§ TO DO:
The answer must be an exact copy of the records below, with every picture left out.

(RECORDS TO USE)

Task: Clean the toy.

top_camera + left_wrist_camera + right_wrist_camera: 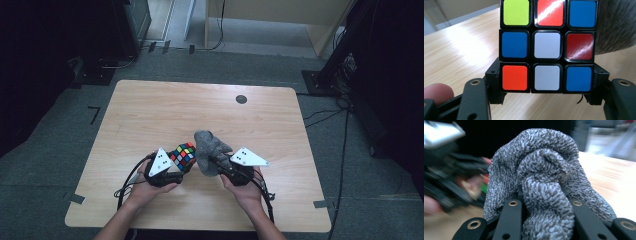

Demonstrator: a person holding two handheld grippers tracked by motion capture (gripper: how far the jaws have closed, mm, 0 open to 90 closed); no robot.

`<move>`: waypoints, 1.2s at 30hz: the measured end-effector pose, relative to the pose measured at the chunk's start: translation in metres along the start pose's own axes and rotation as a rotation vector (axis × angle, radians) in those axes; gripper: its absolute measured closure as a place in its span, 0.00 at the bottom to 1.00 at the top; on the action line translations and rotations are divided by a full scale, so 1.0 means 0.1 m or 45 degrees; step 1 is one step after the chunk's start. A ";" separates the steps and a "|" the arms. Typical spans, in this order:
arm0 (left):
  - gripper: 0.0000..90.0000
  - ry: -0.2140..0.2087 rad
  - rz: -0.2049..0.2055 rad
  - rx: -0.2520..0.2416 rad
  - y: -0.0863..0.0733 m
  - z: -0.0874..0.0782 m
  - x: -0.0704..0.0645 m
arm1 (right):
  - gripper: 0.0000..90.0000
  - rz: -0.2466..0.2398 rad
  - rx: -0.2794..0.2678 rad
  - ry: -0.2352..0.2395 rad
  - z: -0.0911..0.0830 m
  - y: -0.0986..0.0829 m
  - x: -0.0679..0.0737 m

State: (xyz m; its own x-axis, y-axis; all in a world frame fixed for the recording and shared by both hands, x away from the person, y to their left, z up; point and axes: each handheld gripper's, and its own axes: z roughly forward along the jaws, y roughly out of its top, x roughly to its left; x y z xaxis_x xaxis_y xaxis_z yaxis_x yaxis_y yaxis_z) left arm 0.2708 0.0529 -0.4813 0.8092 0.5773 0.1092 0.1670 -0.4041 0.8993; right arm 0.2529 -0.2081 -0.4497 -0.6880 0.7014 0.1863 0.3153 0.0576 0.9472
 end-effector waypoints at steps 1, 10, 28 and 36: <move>0.38 -0.003 0.036 -0.009 0.00 0.00 -0.04 | 0.83 0.027 -0.014 0.054 0.00 0.01 0.02; 0.38 -0.063 0.160 -0.077 0.01 -0.06 -0.13 | 0.82 0.055 -0.004 0.103 0.06 -0.02 0.08; 0.38 -0.058 0.130 -0.091 0.04 -0.10 -0.12 | 0.82 0.079 -0.048 0.032 0.03 -0.04 0.10; 0.38 -0.069 0.056 -0.088 0.05 -0.09 -0.07 | 0.82 0.076 -0.046 -0.067 -0.02 -0.02 0.04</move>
State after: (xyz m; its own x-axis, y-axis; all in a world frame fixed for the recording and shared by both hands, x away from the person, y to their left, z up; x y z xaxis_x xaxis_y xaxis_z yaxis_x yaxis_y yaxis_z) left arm 0.2611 0.0528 -0.4740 0.8445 0.5201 0.1278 0.0929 -0.3772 0.9215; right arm 0.2479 -0.2071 -0.4507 -0.6333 0.7390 0.2298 0.3301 -0.0106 0.9439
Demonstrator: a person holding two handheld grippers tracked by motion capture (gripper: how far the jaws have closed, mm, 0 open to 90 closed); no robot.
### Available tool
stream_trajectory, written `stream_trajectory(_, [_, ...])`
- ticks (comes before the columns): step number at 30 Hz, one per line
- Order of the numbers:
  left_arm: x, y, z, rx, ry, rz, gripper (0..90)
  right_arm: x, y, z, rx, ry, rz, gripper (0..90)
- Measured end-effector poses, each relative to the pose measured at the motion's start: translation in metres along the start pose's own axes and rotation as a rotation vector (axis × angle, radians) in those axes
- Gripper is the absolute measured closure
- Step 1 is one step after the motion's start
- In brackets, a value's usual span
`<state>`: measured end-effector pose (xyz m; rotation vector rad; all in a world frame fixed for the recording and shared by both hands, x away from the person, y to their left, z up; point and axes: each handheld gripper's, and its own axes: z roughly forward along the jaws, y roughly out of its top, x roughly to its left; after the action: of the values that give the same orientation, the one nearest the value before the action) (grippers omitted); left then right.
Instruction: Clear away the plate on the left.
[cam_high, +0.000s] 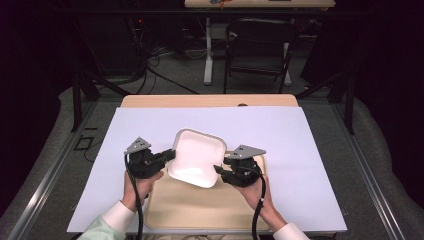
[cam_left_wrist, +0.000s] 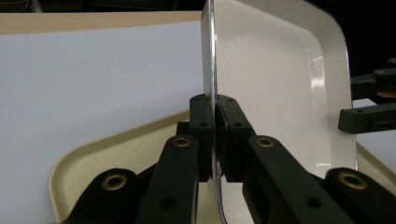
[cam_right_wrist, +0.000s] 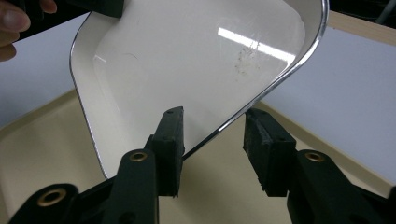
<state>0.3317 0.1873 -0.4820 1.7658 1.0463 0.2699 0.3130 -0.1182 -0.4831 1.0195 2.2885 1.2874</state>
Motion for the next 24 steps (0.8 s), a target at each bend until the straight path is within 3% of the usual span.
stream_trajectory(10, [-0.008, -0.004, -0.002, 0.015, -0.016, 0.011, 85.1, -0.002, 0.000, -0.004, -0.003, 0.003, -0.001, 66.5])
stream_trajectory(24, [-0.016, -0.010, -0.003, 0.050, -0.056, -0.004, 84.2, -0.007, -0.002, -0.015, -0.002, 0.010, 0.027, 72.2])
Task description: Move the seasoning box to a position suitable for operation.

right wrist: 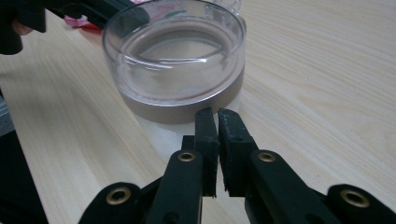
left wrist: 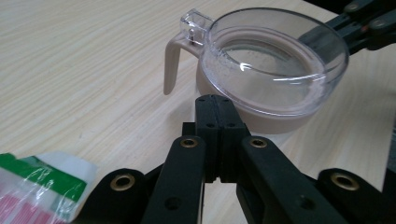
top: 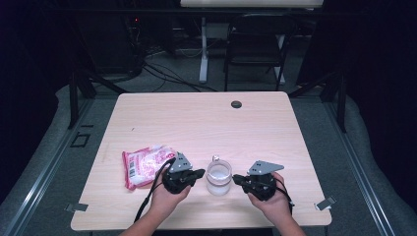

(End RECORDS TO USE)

§ TASK ANSWER:
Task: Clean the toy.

top_camera + left_wrist_camera + right_wrist_camera: 

Demonstrator: a person holding two handheld grippers tracked by motion capture (gripper: how far the jaws have closed, mm, 0 open to 90 closed); no robot.

`<move>`: waypoints, 1.2s at 30hz: the measured end-effector pose, relative to the pose measured at the chunk's start: translation in metres along the start pose's own axes and rotation as a rotation vector (axis × angle, radians) in those axes; gripper: its absolute measured closure as a place in its span, 0.00 at the bottom to 1.00 at the top; on the action line translations and rotations are divided by a full scale, so 1.0 means 0.1 m or 45 degrees; step 1 is one step after the chunk's start. A ";" separates the steps and a "|" the arms. Typical spans, in this order:
arm0 (left):
  - gripper: 0.0000..90.0000
  - ry: -0.2140..0.2087 rad
  - rz: -0.2049..0.2055 rad
  - rx: -0.2520..0.2416 rad
  - y: -0.0863..0.0733 m
  - z: -0.0874..0.0782 m
  - x: -0.0704..0.0645 m
arm1 (right):
  - gripper: 0.0000..90.0000
  - rz: -0.2466..0.2398 rad
  - rx: -0.2794..0.2678 rad
  - ry: -0.2352..0.2395 rad
  - z: -0.0911..0.0830 m
  - y: -0.0986..0.0829 m
  - x: -0.0679..0.0737 m

State: (xyz m; its own x-axis, y-axis; all in a world frame fixed for the recording and shared by both hands, x away from the person, y to their left, z up; point and axes: each handheld gripper's, and its own axes: z roughly forward along the jaws, y roughly out of its top, x roughly to its left; x y z xaxis_x xaxis_y xaxis_z yaxis_x yaxis_y yaxis_z) left arm 0.2708 0.0529 -0.4813 0.8092 0.5773 0.1092 0.1670 -0.4041 0.8993; right arm 0.2529 -0.2081 -0.4497 -0.6880 0.7014 0.1863 0.3153 0.0576 0.9472
 end-effector waypoints at steps 1, 10, 28 and 36: <move>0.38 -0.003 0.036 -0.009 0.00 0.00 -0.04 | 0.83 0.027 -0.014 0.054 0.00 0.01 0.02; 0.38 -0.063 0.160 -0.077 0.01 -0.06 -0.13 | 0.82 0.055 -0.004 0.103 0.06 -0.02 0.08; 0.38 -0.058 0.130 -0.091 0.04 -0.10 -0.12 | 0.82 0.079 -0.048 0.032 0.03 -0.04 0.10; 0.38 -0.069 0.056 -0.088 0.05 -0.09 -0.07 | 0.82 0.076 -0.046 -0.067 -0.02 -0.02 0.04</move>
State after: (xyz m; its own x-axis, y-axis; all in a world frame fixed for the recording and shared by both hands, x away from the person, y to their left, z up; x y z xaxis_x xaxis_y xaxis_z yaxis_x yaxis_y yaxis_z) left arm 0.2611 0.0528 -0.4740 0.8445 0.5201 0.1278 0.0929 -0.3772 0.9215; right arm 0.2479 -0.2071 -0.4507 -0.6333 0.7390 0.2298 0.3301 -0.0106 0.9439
Demonstrator: a person holding two handheld grippers tracked by motion capture (gripper: how far the jaws have closed, mm, 0 open to 90 closed); no robot.
### Available tool
stream_trajectory, written `stream_trajectory(_, [_, ...])`
- ticks (comes before the columns): step number at 30 Hz, one per line
- Order of the numbers:
  left_arm: x, y, z, rx, ry, rz, gripper (0..90)
  right_arm: x, y, z, rx, ry, rz, gripper (0..90)
- Measured end-effector poses, each relative to the pose measured at the motion's start: translation in metres along the start pose's own axes and rotation as a rotation vector (axis × angle, radians) in those axes
- Gripper is the absolute measured closure
- Step 1 is one step after the motion's start
- In brackets, a value's usual span
`<state>`: measured end-effector pose (xyz m; rotation vector rad; all in a world frame fixed for the recording and shared by both hands, x away from the person, y to their left, z up; point and axes: each handheld gripper's, and its own axes: z roughly forward along the jaws, y roughly out of its top, x roughly to its left; after the action: of the values that give the same orientation, the one nearest the value before the action) (grippers omitted); left then right.
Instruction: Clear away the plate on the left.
[cam_high, +0.000s] 
[cam_left_wrist, +0.000s] 
[cam_right_wrist, +0.000s] 
<state>0.3317 0.1873 -0.4820 1.7658 1.0463 0.2699 0.3130 -0.1182 -0.4831 1.0195 2.2885 1.2874</state>
Motion for the next 24 steps (0.8 s), a target at each bend until the straight path is within 3% of the usual span.
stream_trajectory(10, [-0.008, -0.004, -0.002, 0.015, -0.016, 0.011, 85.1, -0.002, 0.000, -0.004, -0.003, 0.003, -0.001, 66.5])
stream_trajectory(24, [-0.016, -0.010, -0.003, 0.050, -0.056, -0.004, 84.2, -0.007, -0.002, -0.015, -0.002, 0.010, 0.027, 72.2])
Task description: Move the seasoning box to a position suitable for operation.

right wrist: 
left wrist: 
top: 

With this, the exercise is complete.